» **EXERCISE PROMPT**:
Scan the material below for the string "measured", and copy every line where it shows up.

» **RECORDED DATA**:
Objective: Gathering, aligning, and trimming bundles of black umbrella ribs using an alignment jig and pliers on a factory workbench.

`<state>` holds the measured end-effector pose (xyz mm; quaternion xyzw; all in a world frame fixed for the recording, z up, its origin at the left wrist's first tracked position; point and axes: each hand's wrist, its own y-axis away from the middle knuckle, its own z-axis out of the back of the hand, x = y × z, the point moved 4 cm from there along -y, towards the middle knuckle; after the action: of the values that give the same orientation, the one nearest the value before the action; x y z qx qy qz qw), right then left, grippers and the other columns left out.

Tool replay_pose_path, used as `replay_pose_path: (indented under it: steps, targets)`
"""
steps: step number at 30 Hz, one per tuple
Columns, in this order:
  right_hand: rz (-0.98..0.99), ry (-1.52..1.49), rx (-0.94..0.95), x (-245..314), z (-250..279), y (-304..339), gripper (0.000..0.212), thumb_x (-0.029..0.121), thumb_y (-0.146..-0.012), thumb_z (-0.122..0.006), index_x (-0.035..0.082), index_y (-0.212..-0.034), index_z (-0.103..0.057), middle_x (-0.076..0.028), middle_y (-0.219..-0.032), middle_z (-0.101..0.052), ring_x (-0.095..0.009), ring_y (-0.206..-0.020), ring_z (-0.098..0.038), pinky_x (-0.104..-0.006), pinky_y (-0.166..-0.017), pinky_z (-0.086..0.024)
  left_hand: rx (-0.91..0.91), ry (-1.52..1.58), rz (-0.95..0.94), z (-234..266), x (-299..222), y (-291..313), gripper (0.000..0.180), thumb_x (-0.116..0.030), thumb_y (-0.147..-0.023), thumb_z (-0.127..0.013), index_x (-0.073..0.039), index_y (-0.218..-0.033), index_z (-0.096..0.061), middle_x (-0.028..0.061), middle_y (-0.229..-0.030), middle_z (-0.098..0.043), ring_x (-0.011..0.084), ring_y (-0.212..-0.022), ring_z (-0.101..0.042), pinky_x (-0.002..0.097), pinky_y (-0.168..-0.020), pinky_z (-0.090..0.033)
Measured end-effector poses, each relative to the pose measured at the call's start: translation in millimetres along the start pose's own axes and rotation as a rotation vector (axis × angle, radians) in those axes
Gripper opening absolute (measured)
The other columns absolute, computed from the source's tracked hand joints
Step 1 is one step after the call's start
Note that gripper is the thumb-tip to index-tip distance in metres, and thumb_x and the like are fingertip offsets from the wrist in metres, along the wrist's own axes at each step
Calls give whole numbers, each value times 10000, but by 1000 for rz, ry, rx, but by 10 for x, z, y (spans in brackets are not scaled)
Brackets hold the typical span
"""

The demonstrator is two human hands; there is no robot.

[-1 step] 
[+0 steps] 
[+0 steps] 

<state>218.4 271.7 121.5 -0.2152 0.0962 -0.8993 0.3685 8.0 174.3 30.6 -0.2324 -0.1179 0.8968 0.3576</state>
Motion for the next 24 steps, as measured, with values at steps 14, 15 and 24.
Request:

» **SOLUTION FOR THIS TASK**:
`<state>` holds the measured end-effector pose (xyz mm; quaternion xyzw; all in a world frame fixed for the recording, z up, its origin at the left wrist's first tracked position; point and axes: each hand's wrist, its own y-axis away from the middle knuckle, its own z-axis out of the back of the hand, x = y × z, the point moved 4 cm from there along -y, towards the middle knuckle; after the action: of the values that give the same orientation, the one nearest the value before the action; x y z qx qy qz qw), right then left, grippers and the other columns left out.
Measured end-effector poses, each relative to the pose measured at the call's start: translation in millimetres along the start pose's own axes and rotation as a rotation vector (axis × angle, radians) in those axes
Gripper opening absolute (measured)
Motion for the next 24 steps, as measured, with values at steps 14, 15 and 24.

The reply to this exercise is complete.